The final playset released was another platformer, this one adding a swimming mechanic to the mix. I usually despise underwater segments in platformers, but this one worked surprisingly well and I ended up loving it. It doesn’t hurt that the graphics are breathtakingly beautiful.
TOY BOX GAMES
In addition to the traditional playsets, Disney Infinity 3.0 introduced a concept called “Toy Box Games.” There were two of these smaller games, a dungeon-crawler called Toy Box Takeover and a Mario Kart clone called Toy Box Speedway. While most playsets only allow you to use characters from the franchise they’re based upon (Star Wars characters only in the Star Wars playsets, for instance), the Toy Box Games are franchise mash-ups which allow you to use any characters.
The first of these, Toy Box Takeover, is a dungeon crawler which ended up being one of my favorite elements of Disney Infinity 3.0. The second, Toy Box Speedway, is a Mario Kart clone with confounding controls that I never really got the hang of. It’s sad because I’ve wanted an awesome new Disney racing game ever since playing Magical Racing Tour on the PS1, but this one just didn’t do it for me. I never imagined racing around Agrabah and Halloween Town could be boring and annoying, but it turns out I was wrong.

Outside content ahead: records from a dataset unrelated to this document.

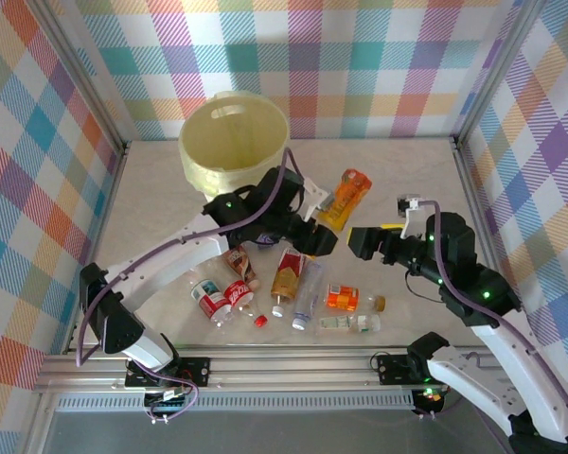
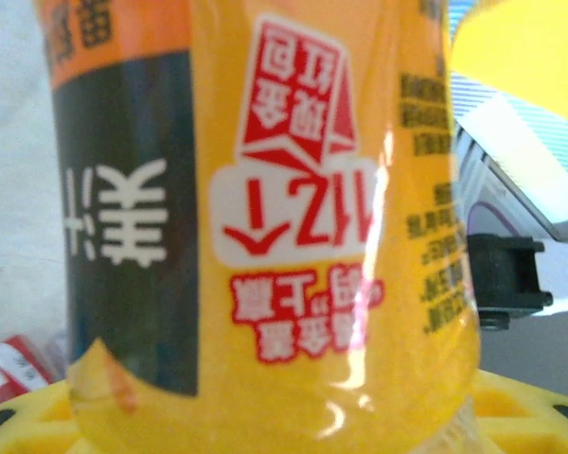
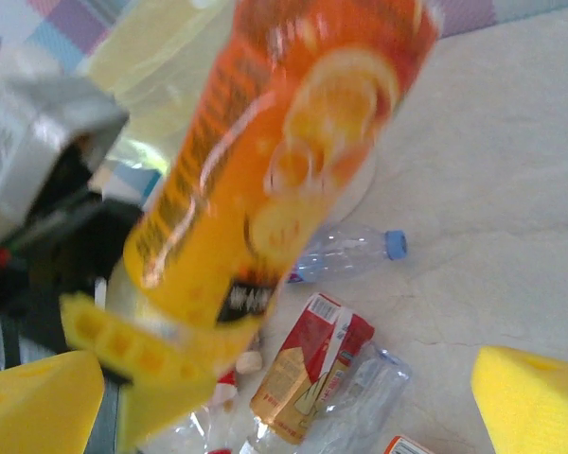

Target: Put the plastic bottles in the bin

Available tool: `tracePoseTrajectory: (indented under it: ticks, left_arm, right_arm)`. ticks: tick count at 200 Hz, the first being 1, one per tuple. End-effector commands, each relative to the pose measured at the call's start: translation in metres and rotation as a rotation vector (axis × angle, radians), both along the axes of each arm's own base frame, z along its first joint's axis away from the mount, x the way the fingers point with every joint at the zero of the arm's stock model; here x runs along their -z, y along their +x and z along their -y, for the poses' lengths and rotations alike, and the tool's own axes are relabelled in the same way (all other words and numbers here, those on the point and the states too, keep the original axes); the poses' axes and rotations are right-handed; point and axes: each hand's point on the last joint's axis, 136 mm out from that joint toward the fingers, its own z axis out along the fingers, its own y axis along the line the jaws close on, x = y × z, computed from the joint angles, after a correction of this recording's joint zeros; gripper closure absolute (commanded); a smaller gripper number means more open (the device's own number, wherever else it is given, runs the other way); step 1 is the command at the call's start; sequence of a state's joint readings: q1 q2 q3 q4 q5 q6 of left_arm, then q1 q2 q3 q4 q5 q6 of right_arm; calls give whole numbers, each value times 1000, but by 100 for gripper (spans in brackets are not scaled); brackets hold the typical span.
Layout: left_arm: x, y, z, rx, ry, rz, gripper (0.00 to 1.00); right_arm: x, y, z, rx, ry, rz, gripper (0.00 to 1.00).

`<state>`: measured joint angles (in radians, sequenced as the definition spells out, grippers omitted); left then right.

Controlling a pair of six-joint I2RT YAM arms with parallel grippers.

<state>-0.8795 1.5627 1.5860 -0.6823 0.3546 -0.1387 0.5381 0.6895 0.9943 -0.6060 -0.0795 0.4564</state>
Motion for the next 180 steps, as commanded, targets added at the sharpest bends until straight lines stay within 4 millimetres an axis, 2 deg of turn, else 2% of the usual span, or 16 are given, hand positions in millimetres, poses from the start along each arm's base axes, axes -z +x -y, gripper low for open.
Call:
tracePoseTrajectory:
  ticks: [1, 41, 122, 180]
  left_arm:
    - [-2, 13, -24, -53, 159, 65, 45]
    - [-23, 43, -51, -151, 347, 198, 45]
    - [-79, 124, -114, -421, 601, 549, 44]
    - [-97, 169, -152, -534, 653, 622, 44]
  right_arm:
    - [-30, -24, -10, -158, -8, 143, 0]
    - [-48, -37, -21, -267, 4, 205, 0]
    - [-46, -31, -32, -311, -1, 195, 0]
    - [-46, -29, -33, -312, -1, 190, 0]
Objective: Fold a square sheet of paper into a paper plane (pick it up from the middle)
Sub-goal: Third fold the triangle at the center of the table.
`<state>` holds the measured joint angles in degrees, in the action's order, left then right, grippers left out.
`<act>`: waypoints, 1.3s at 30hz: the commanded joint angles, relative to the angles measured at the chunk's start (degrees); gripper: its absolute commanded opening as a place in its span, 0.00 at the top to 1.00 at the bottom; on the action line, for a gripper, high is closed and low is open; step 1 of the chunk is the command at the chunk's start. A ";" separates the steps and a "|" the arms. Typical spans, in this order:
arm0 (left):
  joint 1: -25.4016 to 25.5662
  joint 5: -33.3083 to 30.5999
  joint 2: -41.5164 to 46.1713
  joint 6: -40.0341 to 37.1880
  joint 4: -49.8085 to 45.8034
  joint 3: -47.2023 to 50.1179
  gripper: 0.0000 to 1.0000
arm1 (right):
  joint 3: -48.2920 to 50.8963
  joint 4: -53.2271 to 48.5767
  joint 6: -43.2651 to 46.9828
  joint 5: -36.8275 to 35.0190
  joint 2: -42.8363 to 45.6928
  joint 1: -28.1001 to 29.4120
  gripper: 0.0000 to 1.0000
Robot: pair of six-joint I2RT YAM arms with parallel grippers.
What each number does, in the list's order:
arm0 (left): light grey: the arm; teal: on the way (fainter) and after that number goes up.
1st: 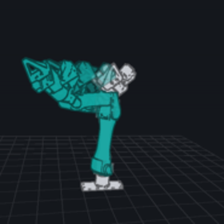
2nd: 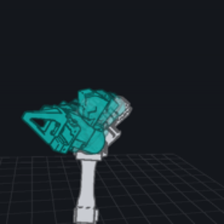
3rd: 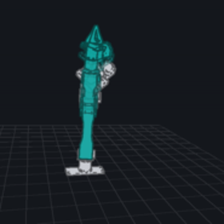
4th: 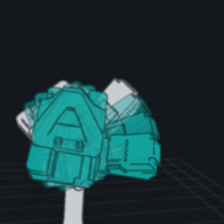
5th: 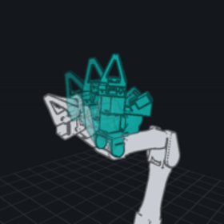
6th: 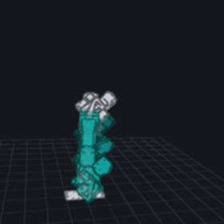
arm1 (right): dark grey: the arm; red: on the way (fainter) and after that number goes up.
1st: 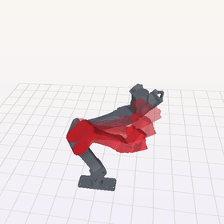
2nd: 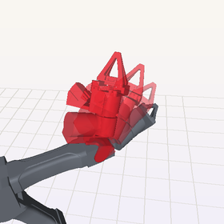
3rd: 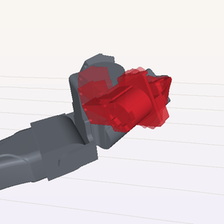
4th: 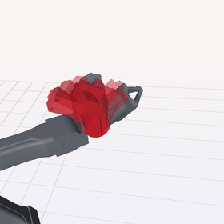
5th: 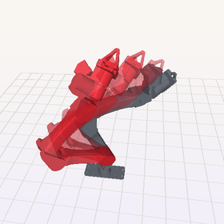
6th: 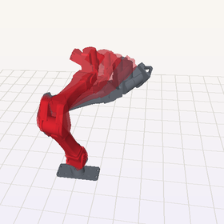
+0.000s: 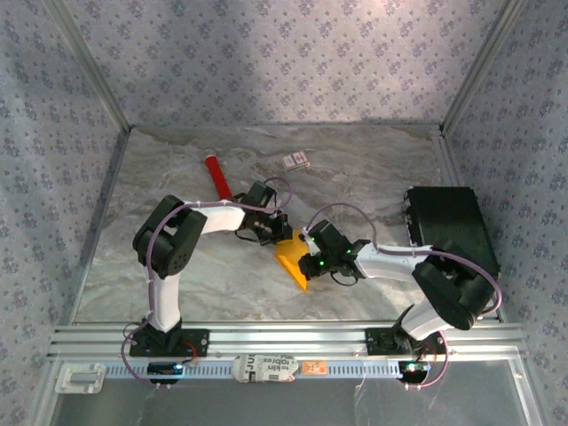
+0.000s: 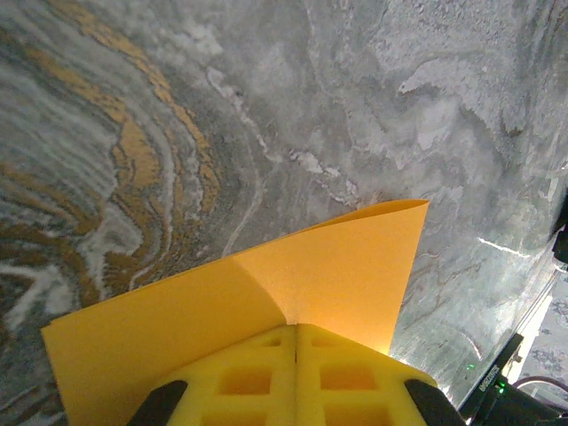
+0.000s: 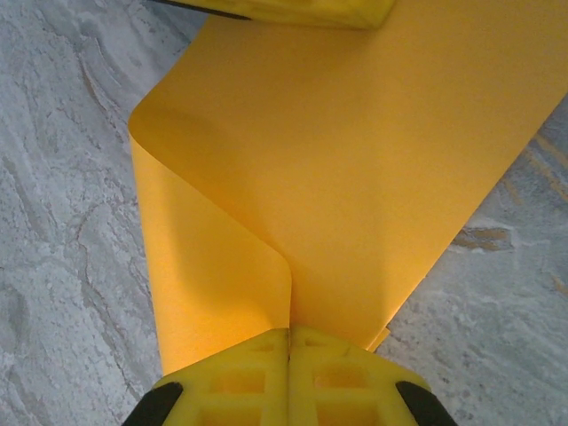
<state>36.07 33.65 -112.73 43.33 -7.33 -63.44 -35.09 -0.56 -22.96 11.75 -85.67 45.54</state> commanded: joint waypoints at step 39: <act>1.06 -5.30 22.05 12.23 9.70 16.16 0.88 | -0.24 0.82 -1.16 -1.21 -2.66 0.08 0.96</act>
<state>36.03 25.82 -92.92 51.68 -2.66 -50.09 -35.38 1.19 -23.18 10.98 -87.13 45.89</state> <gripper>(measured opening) 0.140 0.052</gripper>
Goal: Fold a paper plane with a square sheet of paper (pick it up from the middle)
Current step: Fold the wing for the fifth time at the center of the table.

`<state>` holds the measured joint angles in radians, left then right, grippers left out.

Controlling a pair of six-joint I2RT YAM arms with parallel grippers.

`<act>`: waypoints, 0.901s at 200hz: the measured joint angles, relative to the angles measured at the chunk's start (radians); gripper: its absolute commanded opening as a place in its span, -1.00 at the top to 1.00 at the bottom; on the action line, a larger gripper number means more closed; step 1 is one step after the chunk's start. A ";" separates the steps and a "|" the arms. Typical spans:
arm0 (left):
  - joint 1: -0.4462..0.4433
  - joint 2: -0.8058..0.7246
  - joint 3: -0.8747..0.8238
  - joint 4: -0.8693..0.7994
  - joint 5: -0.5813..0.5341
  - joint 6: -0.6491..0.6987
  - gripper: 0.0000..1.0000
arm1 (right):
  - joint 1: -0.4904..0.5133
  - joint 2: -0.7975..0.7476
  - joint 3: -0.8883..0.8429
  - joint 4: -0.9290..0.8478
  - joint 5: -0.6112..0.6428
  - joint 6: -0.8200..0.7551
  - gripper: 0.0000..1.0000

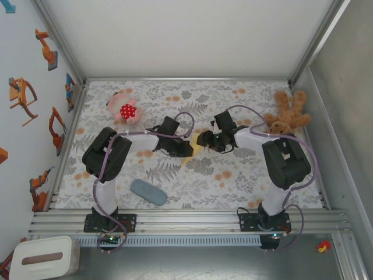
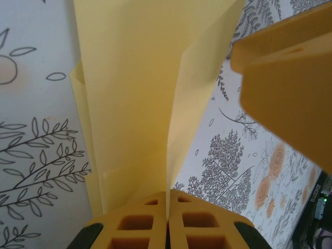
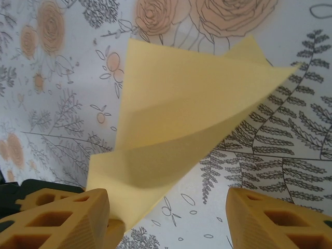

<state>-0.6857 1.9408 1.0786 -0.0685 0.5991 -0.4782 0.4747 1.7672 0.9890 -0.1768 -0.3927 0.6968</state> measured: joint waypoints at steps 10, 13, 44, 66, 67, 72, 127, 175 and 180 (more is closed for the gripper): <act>0.001 0.000 -0.003 0.013 0.003 -0.008 0.85 | 0.003 0.002 0.002 -0.003 0.003 -0.002 -0.16; 0.002 0.000 -0.005 0.019 0.005 -0.010 0.85 | 0.004 0.002 0.002 -0.003 0.003 -0.003 -0.16; 0.013 0.000 -0.040 0.075 0.024 -0.041 0.85 | 0.009 0.016 0.013 -0.015 0.006 -0.011 -0.13; 0.018 0.000 -0.064 0.112 0.037 -0.064 0.84 | 0.011 0.047 0.037 -0.023 0.010 -0.016 -0.13; 0.018 0.000 -0.065 0.113 0.038 -0.065 0.84 | 0.011 0.048 0.038 -0.024 0.010 -0.016 -0.13; 0.019 0.000 -0.070 0.124 0.042 -0.070 0.84 | 0.011 0.055 0.043 -0.026 0.013 -0.017 -0.13; 0.021 0.015 -0.107 0.222 0.074 -0.121 0.80 | 0.026 0.100 0.114 -0.084 0.047 -0.024 -0.08; 0.026 0.016 -0.119 0.257 0.087 -0.137 0.69 | 0.047 0.133 0.182 -0.179 0.109 -0.040 -0.02; 0.026 0.015 -0.119 0.259 0.090 -0.138 0.66 | 0.050 0.136 0.187 -0.187 0.118 -0.042 -0.02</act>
<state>-0.6601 1.9556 0.9592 0.1902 0.6895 -0.6167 0.5251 1.9034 1.1763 -0.3634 -0.2749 0.6552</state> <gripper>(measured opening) 0.150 0.511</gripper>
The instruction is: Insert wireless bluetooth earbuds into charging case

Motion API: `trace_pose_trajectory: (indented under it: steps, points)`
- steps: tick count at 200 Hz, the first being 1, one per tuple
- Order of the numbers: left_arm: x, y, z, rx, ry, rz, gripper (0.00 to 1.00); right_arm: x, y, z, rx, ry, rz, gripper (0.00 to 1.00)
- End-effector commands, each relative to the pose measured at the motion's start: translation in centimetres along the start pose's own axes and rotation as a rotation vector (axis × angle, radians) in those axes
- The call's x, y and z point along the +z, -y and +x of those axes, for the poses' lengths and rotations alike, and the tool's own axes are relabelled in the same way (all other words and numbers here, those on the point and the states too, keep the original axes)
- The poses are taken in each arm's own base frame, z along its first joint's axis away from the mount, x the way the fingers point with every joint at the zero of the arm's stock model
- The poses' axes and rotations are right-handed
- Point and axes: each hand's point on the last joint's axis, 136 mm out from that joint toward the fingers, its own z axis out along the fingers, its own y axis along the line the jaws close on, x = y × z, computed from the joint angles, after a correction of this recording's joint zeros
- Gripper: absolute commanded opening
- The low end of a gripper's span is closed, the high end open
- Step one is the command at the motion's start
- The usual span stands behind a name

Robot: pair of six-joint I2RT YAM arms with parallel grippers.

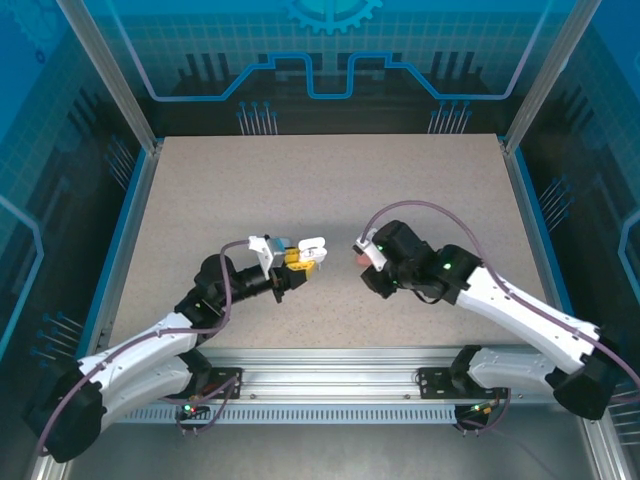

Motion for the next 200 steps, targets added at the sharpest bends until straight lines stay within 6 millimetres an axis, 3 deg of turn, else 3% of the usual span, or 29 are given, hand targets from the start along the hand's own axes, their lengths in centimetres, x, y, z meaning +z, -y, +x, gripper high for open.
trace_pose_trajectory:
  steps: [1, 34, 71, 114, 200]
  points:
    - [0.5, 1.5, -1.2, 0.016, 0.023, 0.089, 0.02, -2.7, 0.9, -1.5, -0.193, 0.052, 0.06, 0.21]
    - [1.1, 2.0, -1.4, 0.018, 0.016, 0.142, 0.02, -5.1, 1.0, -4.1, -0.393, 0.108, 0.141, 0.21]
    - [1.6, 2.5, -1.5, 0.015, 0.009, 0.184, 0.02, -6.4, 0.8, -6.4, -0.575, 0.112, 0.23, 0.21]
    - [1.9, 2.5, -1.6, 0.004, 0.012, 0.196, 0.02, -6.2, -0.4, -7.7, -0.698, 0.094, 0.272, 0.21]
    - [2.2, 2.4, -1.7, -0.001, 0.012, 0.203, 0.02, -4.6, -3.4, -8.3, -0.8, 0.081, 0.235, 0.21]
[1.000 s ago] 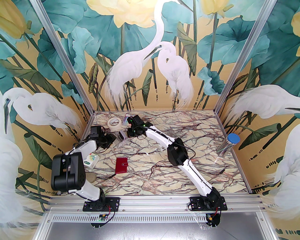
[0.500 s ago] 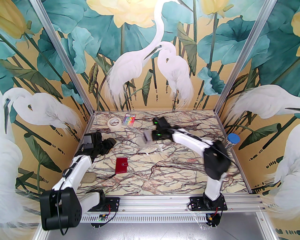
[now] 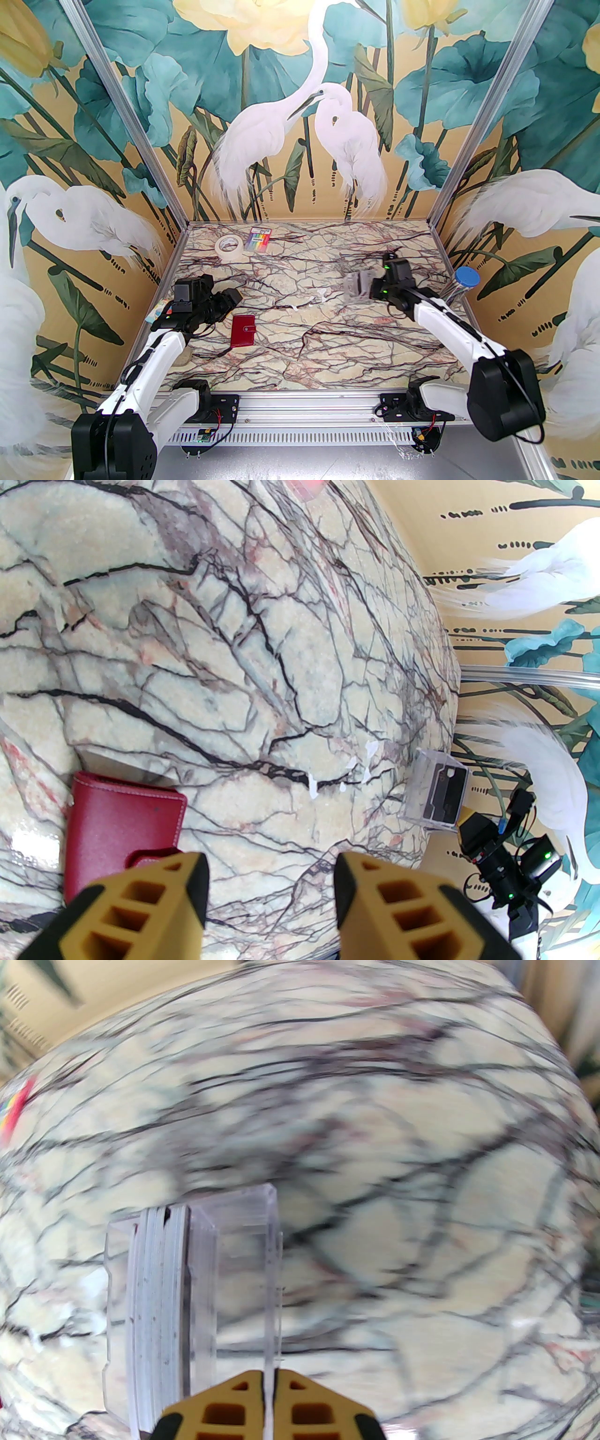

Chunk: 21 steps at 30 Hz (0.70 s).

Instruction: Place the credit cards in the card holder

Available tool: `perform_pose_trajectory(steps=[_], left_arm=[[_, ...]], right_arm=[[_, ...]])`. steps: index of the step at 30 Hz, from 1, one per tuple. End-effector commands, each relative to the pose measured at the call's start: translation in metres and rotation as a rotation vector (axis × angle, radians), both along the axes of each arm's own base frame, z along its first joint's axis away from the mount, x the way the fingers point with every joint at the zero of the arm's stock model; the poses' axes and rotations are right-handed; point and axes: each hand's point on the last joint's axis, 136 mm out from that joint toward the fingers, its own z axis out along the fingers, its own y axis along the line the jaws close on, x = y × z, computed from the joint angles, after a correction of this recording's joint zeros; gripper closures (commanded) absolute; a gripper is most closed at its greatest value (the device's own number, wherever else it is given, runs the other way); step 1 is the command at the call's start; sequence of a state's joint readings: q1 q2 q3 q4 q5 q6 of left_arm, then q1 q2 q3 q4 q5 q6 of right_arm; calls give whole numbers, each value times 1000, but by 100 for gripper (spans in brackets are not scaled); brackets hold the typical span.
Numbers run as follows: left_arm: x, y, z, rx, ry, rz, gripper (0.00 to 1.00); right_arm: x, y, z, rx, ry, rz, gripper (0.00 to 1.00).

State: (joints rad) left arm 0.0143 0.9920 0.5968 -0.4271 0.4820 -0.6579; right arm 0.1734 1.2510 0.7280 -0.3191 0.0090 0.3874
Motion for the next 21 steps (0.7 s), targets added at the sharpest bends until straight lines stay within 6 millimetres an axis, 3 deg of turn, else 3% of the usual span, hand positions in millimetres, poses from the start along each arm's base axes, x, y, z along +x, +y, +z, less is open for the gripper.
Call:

So that covers all the playsets, but as I said earlier, those are only half of the Disney Infinity experience.
THE TOY BOX
The Toy Box is where you can use all the resources and building blocks you’ve unlocked to create sprawling worlds and games of your own design. I didn’t bother much with this feature in the first two Infinity games, but for some reason I went absolutely nuts with it this time. I spent hours and days meticulously crafting elaborate set pieces, both exterior and interior. Because I’ll probably never get another chance to show these creations off, here are some of them:
New Derkins City, my bustling hub world, to which all my other creations are linked:
A dope-ass video arcade:
Avengers HQ, where I caught Venom and Beta Ray Bill making out with each other:
The Haunted Mansion:
The Forest Moon of Endor:
The Jungle Cruise:
An unfinished Camp Crystal Lake:
I obsessed over these creations – it was all I did for weeks. They are all much larger and more detailed than these pictures show, and they are all connected via my hub world. I am pretty goddamned proud of them, so thank you for indulging me.
But anyway, it was all for nothing, right? Disney Infinity is no more. The toys on my shelf will never make any more new friends. There is very little meaning left in my life. Just vantablack emptiness where my soul used to be. Have a magical day!